The filmmakers acknowledge being greatly influenced by movies such as Hoosiers, Rudy and Remember the Titans. Coach Farris doesn’t have all the answers, but he trusts his own mind and his heart. When elements of the town question his judgment, he sticks to his decisions to be inclusive instead of exclusive, to care more about the development of his boys as people than as football players. There is also the theme of the whole operating better than its individual parts, just as a team plays much better when it works together against a common foe.
23 Blast deals with sight and blindness on many fronts with a theme of "vision comes from within". Travis blindly accepts his life and celebrity as a star football player, but when he loses his sight, he discovers vision on a whole new level. The real Travis Freeman has said repeatedly that he believes he will see again, and the film recognizes that in the story of his character. Once the movie ends, Travis realizes that as a blind person he is still the same person he was with sight, he then sees clearly what his purpose is in life and understands what he wants to achieve. The film uses Travis overcoming his fear of failing on the football field as a metaphor for any person who won’t let their disadvantages or bad luck keep them down. The film tries to show that it is not the fall that builds character, but it’s getting up again and again to give it another try. This was a theme that permeated the production in front of and behind the lens. A line from the film, “How’s that gonna work?” resonated many times, from pre-production in a small town, to the release in 617 theaters nationwide. The story of 23 Blast behind the scenes is a story of overcoming obstacles and odds, persevering and choosing faith over fear. The films post-script reads: "For we live by faith, not by sight." 2 Corinthians 5:7
23 Blast received mixed reviews from critics. Film review aggregator Rotten Tomatoes gave the film a rating of 38%, based on 21 reviews, with an average score of 4.9/10. The site's consensus reads, "The real life story that inspired 23 Blast is undeniably heartwarming — but the movie itself is too predictable and amateurish to recommend." Metacritic, another review aggregator, assigned the film a weighted average score of 45 out of 100, based on 10 critics, indicating "mixed or average reviews".
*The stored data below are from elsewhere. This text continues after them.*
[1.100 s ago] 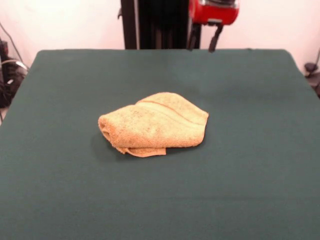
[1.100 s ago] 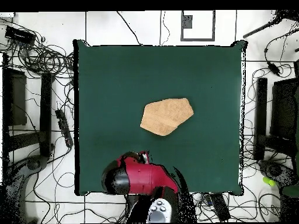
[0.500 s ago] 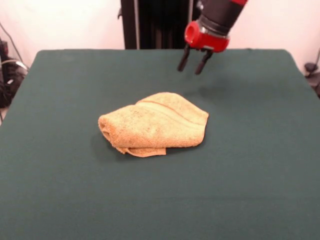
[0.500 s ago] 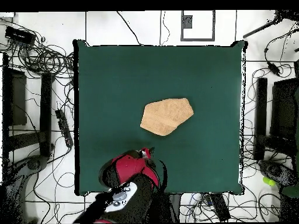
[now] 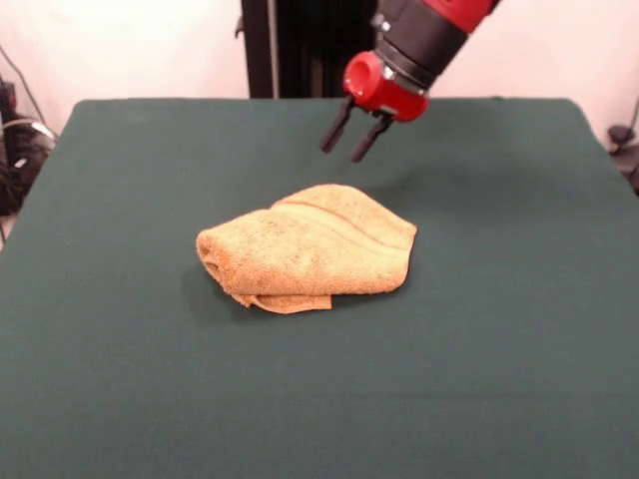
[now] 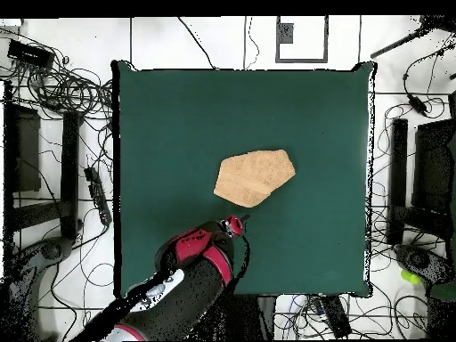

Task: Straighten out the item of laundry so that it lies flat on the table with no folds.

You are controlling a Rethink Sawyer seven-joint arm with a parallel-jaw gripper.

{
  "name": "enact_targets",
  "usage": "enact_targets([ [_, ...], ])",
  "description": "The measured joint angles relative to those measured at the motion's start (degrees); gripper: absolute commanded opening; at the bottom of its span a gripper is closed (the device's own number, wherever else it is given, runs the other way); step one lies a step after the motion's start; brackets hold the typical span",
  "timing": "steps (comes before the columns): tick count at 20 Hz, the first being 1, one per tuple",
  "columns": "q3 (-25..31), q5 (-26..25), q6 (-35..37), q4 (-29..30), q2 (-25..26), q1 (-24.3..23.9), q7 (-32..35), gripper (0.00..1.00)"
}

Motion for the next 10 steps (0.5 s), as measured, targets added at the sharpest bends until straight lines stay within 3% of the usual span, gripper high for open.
enact_targets([
  [10,-5.9,1.3,-3.1,-5.3,5.5,2.1,0.0,1.00],
])
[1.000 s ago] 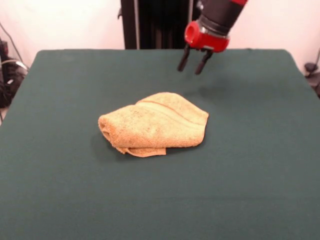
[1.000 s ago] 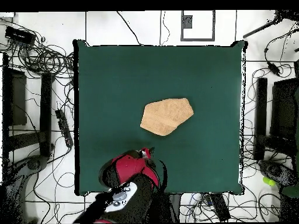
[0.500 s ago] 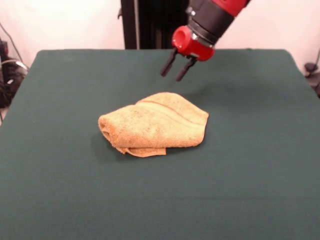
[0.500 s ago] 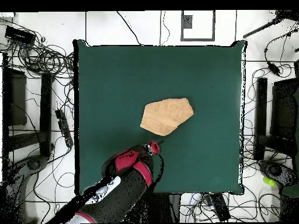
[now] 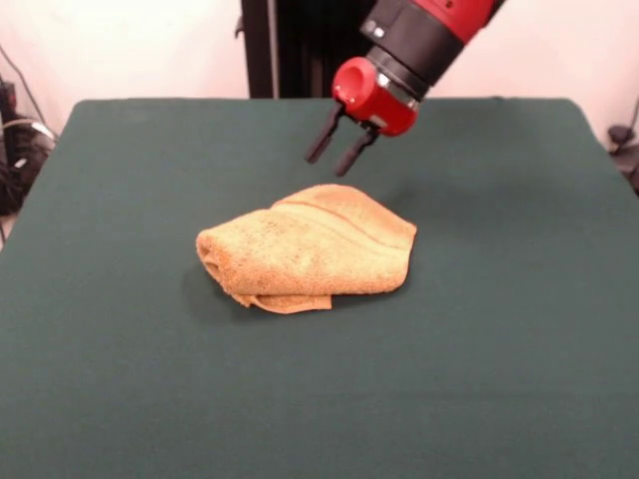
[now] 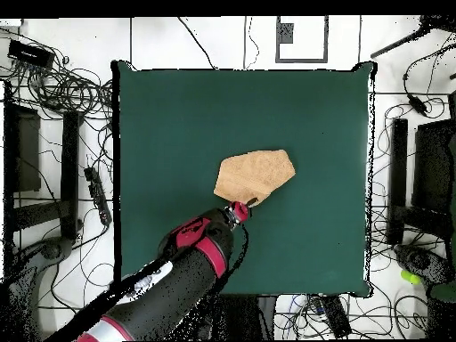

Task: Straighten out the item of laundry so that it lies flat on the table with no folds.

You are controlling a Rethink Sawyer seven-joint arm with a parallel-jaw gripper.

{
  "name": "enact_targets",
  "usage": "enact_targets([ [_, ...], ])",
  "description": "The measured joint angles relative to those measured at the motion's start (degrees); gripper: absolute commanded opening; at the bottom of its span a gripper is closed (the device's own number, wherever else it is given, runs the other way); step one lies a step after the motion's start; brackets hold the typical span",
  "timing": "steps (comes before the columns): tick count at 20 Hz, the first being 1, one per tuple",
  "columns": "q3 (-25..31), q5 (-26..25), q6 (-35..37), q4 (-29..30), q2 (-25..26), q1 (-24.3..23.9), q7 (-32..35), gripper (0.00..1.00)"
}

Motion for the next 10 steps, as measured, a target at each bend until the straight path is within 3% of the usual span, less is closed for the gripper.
enact_targets([
  [10,-4.5,3.6,-7.2,-4.5,6.2,2.0,0.0,1.00],
])
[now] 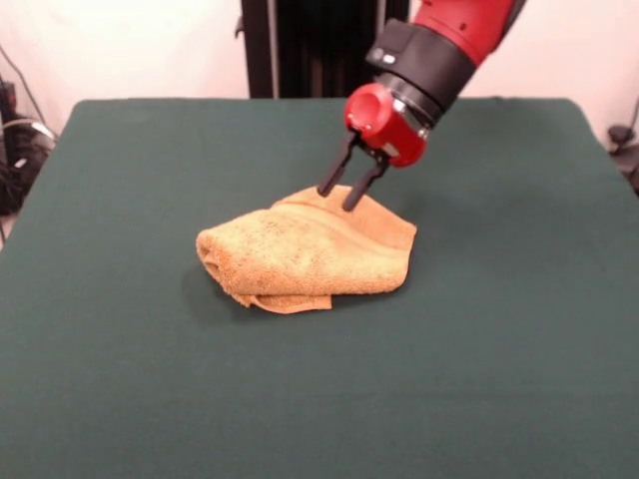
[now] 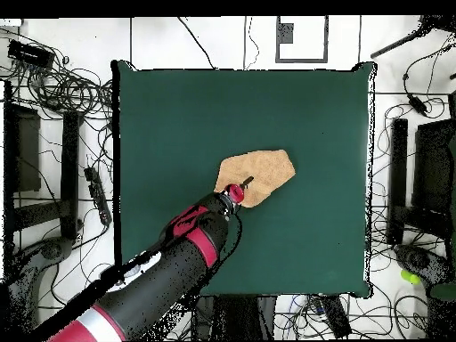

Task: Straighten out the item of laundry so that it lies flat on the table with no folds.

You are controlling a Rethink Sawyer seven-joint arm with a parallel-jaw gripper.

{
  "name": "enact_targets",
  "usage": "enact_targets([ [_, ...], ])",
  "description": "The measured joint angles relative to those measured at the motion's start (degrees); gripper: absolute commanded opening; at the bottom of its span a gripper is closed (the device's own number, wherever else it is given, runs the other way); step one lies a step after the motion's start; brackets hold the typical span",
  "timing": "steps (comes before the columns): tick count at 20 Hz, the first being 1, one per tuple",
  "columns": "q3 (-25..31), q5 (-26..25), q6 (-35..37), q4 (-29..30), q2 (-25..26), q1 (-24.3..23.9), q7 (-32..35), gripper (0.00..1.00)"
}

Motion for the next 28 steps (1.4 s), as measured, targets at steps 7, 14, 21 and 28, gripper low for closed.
enact_targets([
  [7,-1.1,2.3,-1.9,-1.4,1.9,0.5,0.0,1.00],
  [14,3.1,2.5,-1.3,-1.4,-2.4,-4.0,0.0,1.00],
  [21,6.3,3.5,-0.1,-1.4,-5.3,-7.4,0.0,1.00],
  [28,7.8,5.8,-0.1,-1.6,-5.3,-7.6,0.0,1.00],
])
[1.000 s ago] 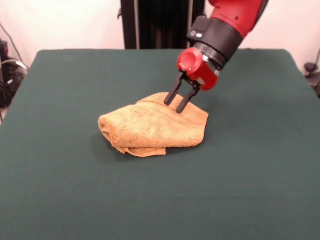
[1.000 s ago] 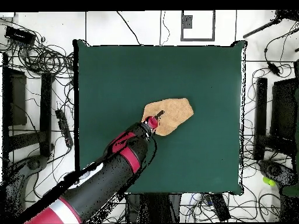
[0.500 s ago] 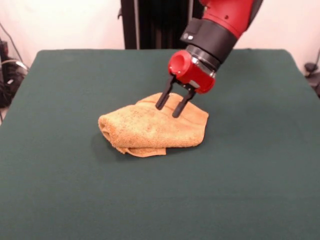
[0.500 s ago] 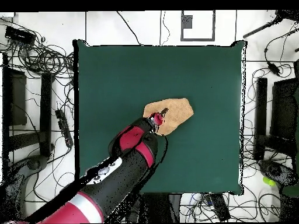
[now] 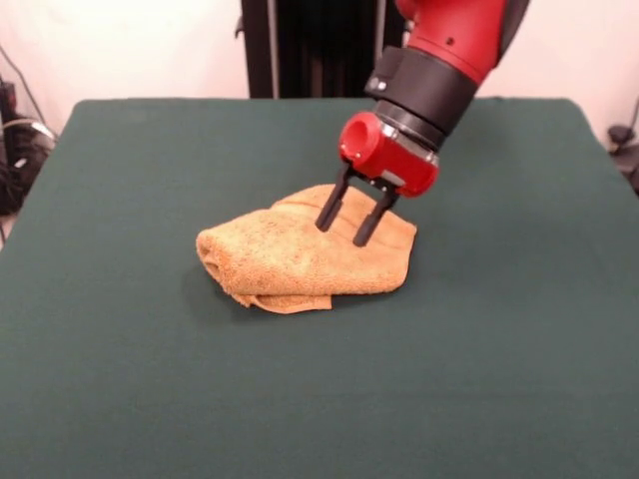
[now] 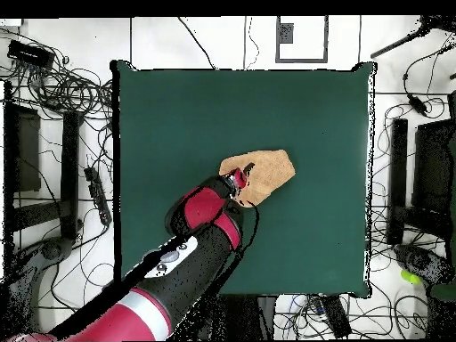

23 Blast debuted at the Heartland Film Festival in 2013. It was the winner of the 2013 Heartland Film Festival's Audience choice Award for Narrative Feature. In 2014, 23 Blast was featured at several private screenings throughout the United States in front of test audiences. 23 Blast released in select theaters on October 23, 2014, and nationwide on October 24, 2014.
Super Bowl Winning Coach and All Pro Dad National spokesman, Tony Dungy said, “23 Blast is a powerful movie about football and perseverance." In an interview with Travis Freeman and Dylan Baker on The Huckabee Show, Arkansas Governor Mike Huckabee said, “If you only see one film between now and the end of the year, go see 23 Blast.”